3. Serum iron <10.7mol/L (60g/dl), iron binding capacity increased, and transferrin saturation decreased. When hemoglobin was not significantly reduced, serum iron decreased to an early stage of iron deficiency anemia.

4. The bone marrow can stain the iron, the bone marrow shows the red blood cell system hyperplasia, the cell classification sees the young red blood cells; the young red blood cells are relatively reduced, indicating that the bone marrow reserve iron is decreased, and the hemosiderin and iron particles are reduced or disappeared.

Iron therapy is given to pregnant women with iron deficiency anemia.
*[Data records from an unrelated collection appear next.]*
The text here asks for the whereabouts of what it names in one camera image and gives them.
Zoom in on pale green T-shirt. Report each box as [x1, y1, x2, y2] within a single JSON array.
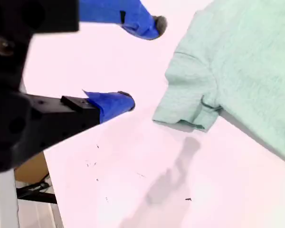
[[152, 0, 285, 167]]

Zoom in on white side table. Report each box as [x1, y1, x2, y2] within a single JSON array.
[[0, 170, 20, 228]]

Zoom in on black stand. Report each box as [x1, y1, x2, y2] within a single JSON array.
[[16, 180, 58, 205]]

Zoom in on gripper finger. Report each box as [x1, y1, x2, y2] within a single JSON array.
[[4, 89, 136, 170], [78, 0, 168, 40]]

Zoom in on brown cardboard box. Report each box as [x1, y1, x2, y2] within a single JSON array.
[[14, 152, 50, 183]]

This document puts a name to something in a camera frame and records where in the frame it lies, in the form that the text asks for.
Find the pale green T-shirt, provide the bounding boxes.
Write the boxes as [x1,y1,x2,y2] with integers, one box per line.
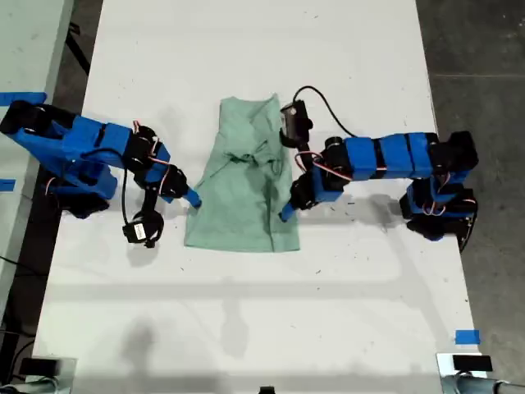
[183,93,301,253]

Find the pale side table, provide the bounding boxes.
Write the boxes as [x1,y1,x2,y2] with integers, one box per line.
[0,0,75,319]

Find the small black box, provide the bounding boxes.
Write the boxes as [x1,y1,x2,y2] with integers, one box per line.
[19,358,59,376]
[452,355,493,373]

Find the grey table clamp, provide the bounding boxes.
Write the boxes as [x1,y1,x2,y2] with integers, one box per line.
[0,375,62,394]
[441,373,525,394]

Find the black camera stalk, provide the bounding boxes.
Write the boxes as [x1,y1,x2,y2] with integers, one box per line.
[279,118,315,167]
[133,180,166,250]

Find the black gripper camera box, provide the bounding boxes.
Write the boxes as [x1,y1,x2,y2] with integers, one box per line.
[279,99,309,140]
[121,222,151,246]

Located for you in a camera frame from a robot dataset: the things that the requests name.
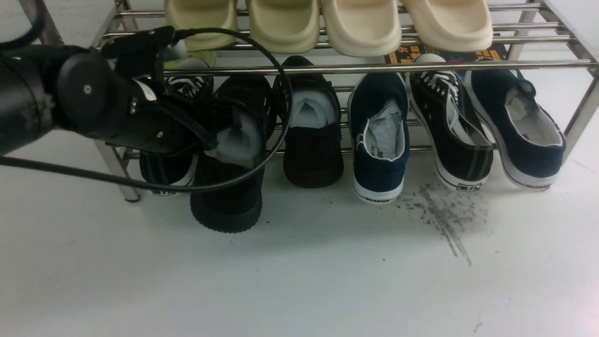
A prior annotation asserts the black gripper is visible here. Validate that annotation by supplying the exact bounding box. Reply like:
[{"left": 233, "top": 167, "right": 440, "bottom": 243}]
[{"left": 105, "top": 77, "right": 218, "bottom": 156}]

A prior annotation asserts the black mesh sneaker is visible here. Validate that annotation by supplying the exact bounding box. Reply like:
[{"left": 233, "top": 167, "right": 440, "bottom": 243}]
[
  {"left": 190, "top": 74, "right": 274, "bottom": 233},
  {"left": 272, "top": 73, "right": 344, "bottom": 189}
]

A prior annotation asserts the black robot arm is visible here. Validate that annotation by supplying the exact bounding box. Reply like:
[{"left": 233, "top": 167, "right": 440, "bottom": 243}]
[{"left": 0, "top": 44, "right": 218, "bottom": 155}]

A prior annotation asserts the stainless steel shoe rack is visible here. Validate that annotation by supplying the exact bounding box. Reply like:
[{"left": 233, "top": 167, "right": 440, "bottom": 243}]
[{"left": 19, "top": 0, "right": 599, "bottom": 203}]

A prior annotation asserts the black canvas sneaker left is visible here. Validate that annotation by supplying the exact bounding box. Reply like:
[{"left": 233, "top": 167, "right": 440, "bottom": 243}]
[{"left": 139, "top": 75, "right": 214, "bottom": 186}]

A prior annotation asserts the black canvas sneaker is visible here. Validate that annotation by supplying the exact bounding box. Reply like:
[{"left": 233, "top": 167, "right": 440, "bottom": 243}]
[
  {"left": 139, "top": 75, "right": 214, "bottom": 186},
  {"left": 406, "top": 70, "right": 494, "bottom": 192}
]

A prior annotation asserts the navy Warrior sneaker left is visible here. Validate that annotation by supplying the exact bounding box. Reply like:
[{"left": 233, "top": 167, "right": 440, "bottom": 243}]
[{"left": 347, "top": 72, "right": 410, "bottom": 205}]

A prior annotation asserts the navy warrior sneaker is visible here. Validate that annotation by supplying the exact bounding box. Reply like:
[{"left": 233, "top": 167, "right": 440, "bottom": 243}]
[
  {"left": 463, "top": 68, "right": 566, "bottom": 192},
  {"left": 347, "top": 72, "right": 410, "bottom": 205}
]

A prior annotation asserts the cream foam slipper left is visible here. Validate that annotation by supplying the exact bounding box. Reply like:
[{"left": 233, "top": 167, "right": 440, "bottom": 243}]
[{"left": 320, "top": 0, "right": 402, "bottom": 57}]

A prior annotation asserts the cream foam slipper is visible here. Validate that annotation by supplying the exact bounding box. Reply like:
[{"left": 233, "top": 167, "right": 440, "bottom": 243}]
[
  {"left": 320, "top": 0, "right": 402, "bottom": 57},
  {"left": 401, "top": 0, "right": 493, "bottom": 52}
]

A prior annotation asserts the dark colourful book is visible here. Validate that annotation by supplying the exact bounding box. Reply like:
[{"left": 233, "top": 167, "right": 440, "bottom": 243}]
[{"left": 384, "top": 44, "right": 508, "bottom": 65}]

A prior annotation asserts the cream foam slipper right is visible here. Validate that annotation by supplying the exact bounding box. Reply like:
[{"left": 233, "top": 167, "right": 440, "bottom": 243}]
[{"left": 401, "top": 0, "right": 493, "bottom": 52}]

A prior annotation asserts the black canvas sneaker right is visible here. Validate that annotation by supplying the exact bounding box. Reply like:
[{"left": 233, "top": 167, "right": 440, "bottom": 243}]
[{"left": 406, "top": 70, "right": 494, "bottom": 192}]

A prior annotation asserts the navy Warrior sneaker right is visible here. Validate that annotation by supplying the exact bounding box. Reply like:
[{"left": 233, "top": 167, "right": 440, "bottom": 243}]
[{"left": 463, "top": 68, "right": 566, "bottom": 192}]

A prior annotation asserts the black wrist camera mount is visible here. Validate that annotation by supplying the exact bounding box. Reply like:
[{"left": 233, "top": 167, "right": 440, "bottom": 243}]
[{"left": 101, "top": 26, "right": 188, "bottom": 81}]

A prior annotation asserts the black cable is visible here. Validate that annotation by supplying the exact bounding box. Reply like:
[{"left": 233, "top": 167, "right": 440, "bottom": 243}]
[{"left": 0, "top": 27, "right": 294, "bottom": 194}]

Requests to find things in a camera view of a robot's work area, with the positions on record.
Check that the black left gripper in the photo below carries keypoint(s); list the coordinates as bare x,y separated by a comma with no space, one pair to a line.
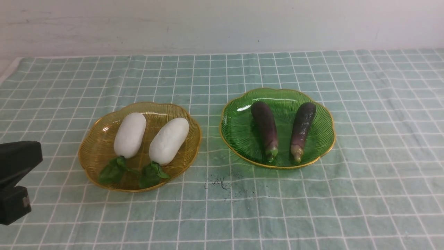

Hematology reflects an increase in the number of reticulocytes, and the rate of increase in Hb varies greatly, but it is usually lower than that of non-pregnant women, mainly related to the specific volume of red blood cells and the difference in blood volume. .

Differential diagnosis

Clinically, it should be differentiated from megaloblastic anemia, aplastic anemia and Mediterranean anemia. According to the history and clinical manifestations, as well as the characteristics of blood and bone marrow, the general differential diagnosis is not difficult, but sometimes several anemias occur. At the same time, comprehensive analysis and judgment must be carried out in order to formulate a reasonable treatment policy.